A young puppy will generally get enough exercise in your backyard up until about 5 -6 months when daily walking can start and the length of the walks gradually increased. 
As most Cairns have little road sense it’s important that exercise is either on a lead or in a secure off lead area.In NSW Local Government authorities are obliged under the Companion Animals Act to provide appropriate off lead areas so a call to your local Council should soon ascertain where the nearest one is located.  
In this country dogs need to be vaccinated against distemper, hepatitis and parvo virus. There is also a vaccine which will deal with most strains of kennel cough. If there is any chance that you will need to board your Cairn most commercial boarding kennels will insist on them being vaccinated against kennel cough.  
When you get your puppy it should have already had an initial vaccination and the breeder should supply you with a certificate indicating when it was done and when the next needles are due. Follow the instructions and discuss with the vet the need for annual boosters. Most practices will send out a reminder to you when it is due. 
It is now possible to have an annual shot to combat heartworm and depending on where you live this is often advisable. Your vet is the best person to ask whether you need it in your area.  
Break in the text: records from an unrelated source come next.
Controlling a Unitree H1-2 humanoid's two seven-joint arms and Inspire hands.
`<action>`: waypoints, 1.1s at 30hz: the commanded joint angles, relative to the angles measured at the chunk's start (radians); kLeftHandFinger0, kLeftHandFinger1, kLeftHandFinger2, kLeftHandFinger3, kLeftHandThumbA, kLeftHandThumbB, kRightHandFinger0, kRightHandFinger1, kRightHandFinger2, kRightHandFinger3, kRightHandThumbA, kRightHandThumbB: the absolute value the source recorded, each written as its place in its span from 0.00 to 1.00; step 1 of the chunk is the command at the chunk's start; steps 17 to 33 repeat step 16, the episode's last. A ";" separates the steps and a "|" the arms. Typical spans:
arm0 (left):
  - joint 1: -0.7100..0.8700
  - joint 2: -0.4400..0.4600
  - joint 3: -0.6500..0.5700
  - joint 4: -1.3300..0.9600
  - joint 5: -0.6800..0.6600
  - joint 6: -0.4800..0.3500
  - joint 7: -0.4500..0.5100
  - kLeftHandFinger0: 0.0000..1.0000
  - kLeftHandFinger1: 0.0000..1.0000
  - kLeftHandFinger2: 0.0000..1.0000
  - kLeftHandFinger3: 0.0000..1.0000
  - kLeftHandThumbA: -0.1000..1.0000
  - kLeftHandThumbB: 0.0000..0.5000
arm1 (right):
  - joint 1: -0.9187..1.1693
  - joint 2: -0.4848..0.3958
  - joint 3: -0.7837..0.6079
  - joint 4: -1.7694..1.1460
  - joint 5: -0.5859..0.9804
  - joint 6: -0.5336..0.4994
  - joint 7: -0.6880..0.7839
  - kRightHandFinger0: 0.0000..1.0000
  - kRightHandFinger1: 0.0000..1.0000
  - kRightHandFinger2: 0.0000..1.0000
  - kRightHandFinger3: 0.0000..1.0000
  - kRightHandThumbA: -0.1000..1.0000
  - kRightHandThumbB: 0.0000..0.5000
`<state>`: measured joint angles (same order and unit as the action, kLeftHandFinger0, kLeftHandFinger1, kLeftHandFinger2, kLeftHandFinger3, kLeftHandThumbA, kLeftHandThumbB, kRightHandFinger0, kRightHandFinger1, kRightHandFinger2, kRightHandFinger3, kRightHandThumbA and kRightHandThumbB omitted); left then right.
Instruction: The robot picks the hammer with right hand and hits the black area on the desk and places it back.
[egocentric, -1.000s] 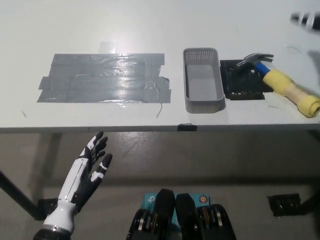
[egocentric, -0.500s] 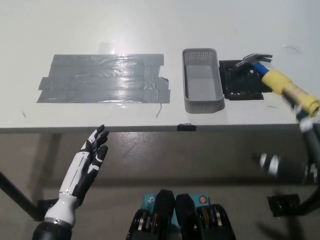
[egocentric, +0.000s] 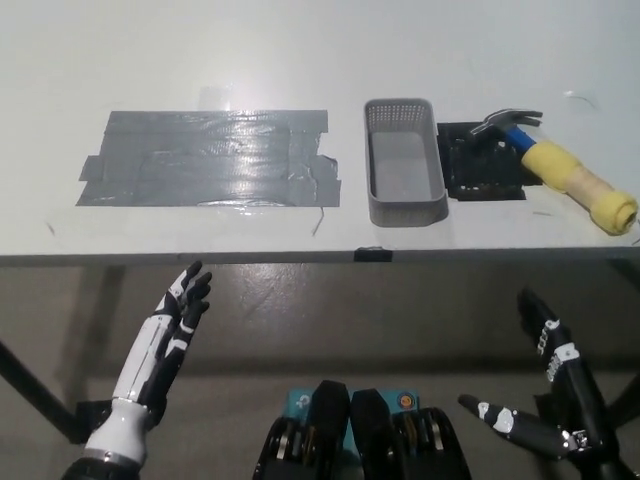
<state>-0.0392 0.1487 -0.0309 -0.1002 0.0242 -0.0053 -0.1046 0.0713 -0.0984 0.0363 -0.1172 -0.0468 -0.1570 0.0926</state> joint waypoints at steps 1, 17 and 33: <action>-0.016 0.003 0.009 -0.024 -0.032 -0.026 -0.014 1.00 1.00 1.00 1.00 0.95 0.00 | -0.023 0.001 -0.009 0.036 0.056 -0.087 0.010 1.00 1.00 1.00 1.00 1.00 0.68; -0.018 -0.006 0.007 -0.020 -0.006 -0.053 0.008 1.00 1.00 1.00 1.00 1.00 0.00 | -0.032 0.012 -0.005 0.045 0.071 -0.130 0.008 1.00 1.00 1.00 1.00 1.00 0.61; -0.018 -0.006 0.007 -0.020 -0.006 -0.053 0.008 1.00 1.00 1.00 1.00 1.00 0.00 | -0.032 0.012 -0.005 0.045 0.071 -0.130 0.008 1.00 1.00 1.00 1.00 1.00 0.61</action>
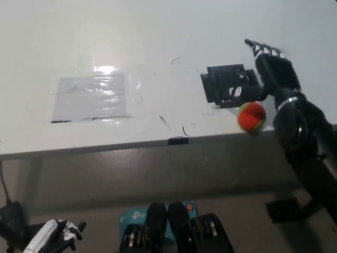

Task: The robot uses right hand to squeeze a small tennis ball placed on the black area of the table

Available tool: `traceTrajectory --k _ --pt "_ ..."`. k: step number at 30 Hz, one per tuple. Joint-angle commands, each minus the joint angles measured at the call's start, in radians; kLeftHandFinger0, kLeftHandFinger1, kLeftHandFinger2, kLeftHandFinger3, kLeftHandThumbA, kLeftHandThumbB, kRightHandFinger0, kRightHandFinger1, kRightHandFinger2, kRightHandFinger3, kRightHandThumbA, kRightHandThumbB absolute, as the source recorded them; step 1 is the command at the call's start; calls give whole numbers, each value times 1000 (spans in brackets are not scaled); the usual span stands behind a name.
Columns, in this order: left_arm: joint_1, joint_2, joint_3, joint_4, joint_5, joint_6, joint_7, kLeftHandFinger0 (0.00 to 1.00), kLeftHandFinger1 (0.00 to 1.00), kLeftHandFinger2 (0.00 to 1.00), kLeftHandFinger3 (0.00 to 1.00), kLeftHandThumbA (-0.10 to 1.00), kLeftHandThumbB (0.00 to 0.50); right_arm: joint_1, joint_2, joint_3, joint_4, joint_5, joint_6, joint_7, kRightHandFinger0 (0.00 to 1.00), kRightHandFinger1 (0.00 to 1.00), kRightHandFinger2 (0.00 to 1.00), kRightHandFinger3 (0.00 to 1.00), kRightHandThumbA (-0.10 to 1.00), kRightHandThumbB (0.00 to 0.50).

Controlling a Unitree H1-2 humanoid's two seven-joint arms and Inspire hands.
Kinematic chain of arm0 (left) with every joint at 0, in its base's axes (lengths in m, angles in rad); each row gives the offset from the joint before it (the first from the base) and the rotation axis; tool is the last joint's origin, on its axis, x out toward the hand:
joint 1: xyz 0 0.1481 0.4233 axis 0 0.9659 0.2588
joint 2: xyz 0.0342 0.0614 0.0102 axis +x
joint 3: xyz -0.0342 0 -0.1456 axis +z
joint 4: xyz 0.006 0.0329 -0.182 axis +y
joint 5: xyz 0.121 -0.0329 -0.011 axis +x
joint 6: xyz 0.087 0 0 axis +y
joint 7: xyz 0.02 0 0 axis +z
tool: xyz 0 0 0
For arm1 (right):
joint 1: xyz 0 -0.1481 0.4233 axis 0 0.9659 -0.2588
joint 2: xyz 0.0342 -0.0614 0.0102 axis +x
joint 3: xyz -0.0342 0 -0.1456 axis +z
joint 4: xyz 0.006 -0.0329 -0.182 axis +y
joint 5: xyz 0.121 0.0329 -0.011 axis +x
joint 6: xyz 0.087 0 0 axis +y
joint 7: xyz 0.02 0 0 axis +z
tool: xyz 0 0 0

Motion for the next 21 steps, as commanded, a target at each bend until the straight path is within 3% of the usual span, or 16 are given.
traceTrajectory --k 1,6,9,10,13,14,15,16,17,18,19,20,21 --pt "0 26 12 -16 -9 -10 -7 150 95 261 350 720 451 2 -48 -53 -103 20 10 37 1000 1000 1000 1000 949 459" --pt "9 18 14 -14 -15 -5 -6 196 108 246 359 708 461 64 -79 -103 -205 45 -4 53 1000 1000 1000 1000 986 463" --pt "8 21 13 -2 -12 -24 -4 151 95 254 361 718 455 160 -98 -183 -335 111 -21 52 1000 1000 1000 1000 865 378" --pt "7 22 12 0 -10 -25 -4 149 99 257 363 719 454 180 -100 -197 -364 112 -17 52 1000 1000 1000 1000 845 374" --pt "7 21 14 4 -15 -29 -5 146 99 251 365 736 479 283 -76 -302 -467 190 -30 20 1000 1000 1000 1000 650 253" --pt "5 19 14 4 -16 -27 -5 146 98 249 371 743 486 329 -65 -340 -503 208 -45 -2 1000 1000 1000 1000 582 144" --pt "0 17 13 7 -16 -31 -5 140 91 241 371 734 468 407 -47 -398 -550 237 -86 -46 934 1000 1000 1000 524 150" --pt "0 16 13 7 -15 -28 -3 140 94 253 367 726 469 451 -27 -433 -564 256 -112 -71 792 996 1000 1000 458 135" --pt "0 16 13 6 -14 -26 -3 143 96 258 366 725 469 464 -18 -446 -568 261 -121 -77 714 914 1000 1000 422 131" --pt "-1 16 12 7 -18 -22 -7 148 98 262 359 717 469 510 -1 -476 -574 274 -154 -96 572 751 1000 1000 325 101" --pt "0 18 10 7 -10 -26 -5 153 97 262 356 720 457 555 16 -504 -568 298 -195 -114 493 642 979 1000 282 80" --pt "2 17 11 5 -12 -21 -5 159 97 258 349 710 465 587 34 -523 -561 322 -226 -127 397 498 823 1000 221 77" --pt "4 15 13 0 -15 -13 -5 163 97 257 346 702 462 665 69 -559 -542 362 -295 -159 357 451 735 971 153 75"
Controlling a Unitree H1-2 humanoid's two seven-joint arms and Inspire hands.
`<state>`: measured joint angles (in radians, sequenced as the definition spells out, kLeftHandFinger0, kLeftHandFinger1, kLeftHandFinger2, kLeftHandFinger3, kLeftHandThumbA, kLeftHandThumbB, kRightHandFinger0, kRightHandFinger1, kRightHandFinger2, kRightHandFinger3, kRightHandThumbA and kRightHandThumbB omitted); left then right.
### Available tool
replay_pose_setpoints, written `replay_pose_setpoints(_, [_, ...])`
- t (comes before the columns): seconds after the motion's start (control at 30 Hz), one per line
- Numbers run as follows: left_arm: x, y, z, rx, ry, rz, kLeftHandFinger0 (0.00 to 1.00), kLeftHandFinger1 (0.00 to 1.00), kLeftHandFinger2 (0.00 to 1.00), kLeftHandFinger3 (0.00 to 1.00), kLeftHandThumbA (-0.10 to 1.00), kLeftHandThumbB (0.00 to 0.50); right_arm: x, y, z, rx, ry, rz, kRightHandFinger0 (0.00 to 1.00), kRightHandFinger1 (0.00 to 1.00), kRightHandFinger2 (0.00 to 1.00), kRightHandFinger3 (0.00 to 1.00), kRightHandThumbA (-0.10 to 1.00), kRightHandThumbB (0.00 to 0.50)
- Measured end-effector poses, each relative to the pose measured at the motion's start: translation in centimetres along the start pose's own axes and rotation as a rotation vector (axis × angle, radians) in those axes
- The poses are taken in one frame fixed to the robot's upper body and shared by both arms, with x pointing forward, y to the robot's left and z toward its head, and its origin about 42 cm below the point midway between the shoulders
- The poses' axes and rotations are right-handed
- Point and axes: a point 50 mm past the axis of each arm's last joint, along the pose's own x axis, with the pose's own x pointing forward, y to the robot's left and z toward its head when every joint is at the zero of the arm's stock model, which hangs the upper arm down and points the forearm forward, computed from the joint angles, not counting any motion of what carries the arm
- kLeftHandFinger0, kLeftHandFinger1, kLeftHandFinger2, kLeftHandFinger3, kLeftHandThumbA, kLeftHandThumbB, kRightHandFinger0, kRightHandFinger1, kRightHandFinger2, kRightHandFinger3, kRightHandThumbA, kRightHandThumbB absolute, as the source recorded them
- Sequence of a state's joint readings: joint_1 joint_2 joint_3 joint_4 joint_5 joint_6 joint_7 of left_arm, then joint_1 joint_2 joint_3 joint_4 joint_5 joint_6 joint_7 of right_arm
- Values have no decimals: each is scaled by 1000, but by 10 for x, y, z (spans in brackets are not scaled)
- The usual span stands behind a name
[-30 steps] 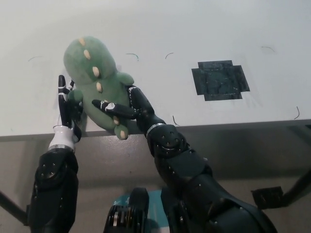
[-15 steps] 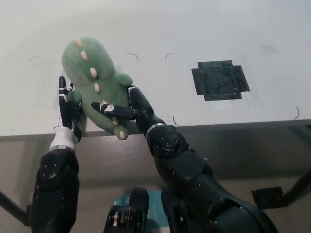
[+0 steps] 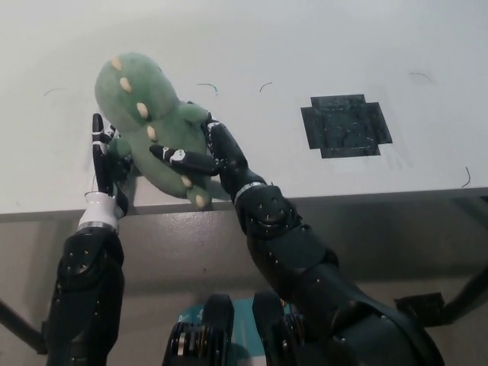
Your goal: Use both hands to pick up a dinasour on the right side and move it to the left side
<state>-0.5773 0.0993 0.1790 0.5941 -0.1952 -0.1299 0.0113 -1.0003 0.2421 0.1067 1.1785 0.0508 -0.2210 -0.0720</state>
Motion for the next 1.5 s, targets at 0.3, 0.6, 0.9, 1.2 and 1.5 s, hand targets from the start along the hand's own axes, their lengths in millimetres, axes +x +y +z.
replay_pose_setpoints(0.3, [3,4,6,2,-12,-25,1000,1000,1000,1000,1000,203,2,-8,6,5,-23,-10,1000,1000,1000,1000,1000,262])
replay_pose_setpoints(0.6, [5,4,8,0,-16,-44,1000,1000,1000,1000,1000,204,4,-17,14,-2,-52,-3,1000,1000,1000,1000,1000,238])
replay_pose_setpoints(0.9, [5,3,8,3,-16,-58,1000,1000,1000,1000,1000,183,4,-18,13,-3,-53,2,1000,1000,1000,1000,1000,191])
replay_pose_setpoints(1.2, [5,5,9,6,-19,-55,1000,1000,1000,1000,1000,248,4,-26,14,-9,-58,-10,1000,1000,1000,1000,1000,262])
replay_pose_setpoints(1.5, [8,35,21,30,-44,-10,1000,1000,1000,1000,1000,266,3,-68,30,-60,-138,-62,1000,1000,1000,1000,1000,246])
Most Cairns live in the house with their owners as much loved family pets. Even in those circumstances it’s important that your Cairn has his “own” space be it a bed or dog crate. Getting the Cairn used to using an open plastic crate as his space is a very good thing as then if you have a need to lock him up for any reason, even if only to take him to the vet, he won’t resent the experience. 
Cairns can quite happily live outside as long as they are provided with a warm weatherproof kennel not too far from the house where they can see and hear their owner’s moving around. 
It goes without saying that your yard needs to be fenced adequately to stop your Cairn wandering. 
As a relatively small dog they don’t require substantial amounts of food so that whether you mix your own diet or rely on a commercially prepared one it’s important that the food be of good quality. They are normally very good “doers” so care needs to be taken that, whatever they eat, they don’t get overweight particularly if they have been neutered. 
Bored dogs are generally unhappy dogs and either destructive or noisy...or both! There are many products on the market today designed to be left with your dog when you are not there to keep him amused. Most work well and it’s really just a question of finding those that most appeal to your particular dog. However remember the most effective are not necessarily the most expensive. A large marrow bone will keep him amused for hours as well as keep his teeth clean. A sealed tin can with gravel in it which he can push around the yard is another favourite. There are many things around the average household which can be adapted to make toys for you Cairn and as long as you make sure that it can’t break up into pieces small enough to swallow or splinter the choice is only limited by your imagination.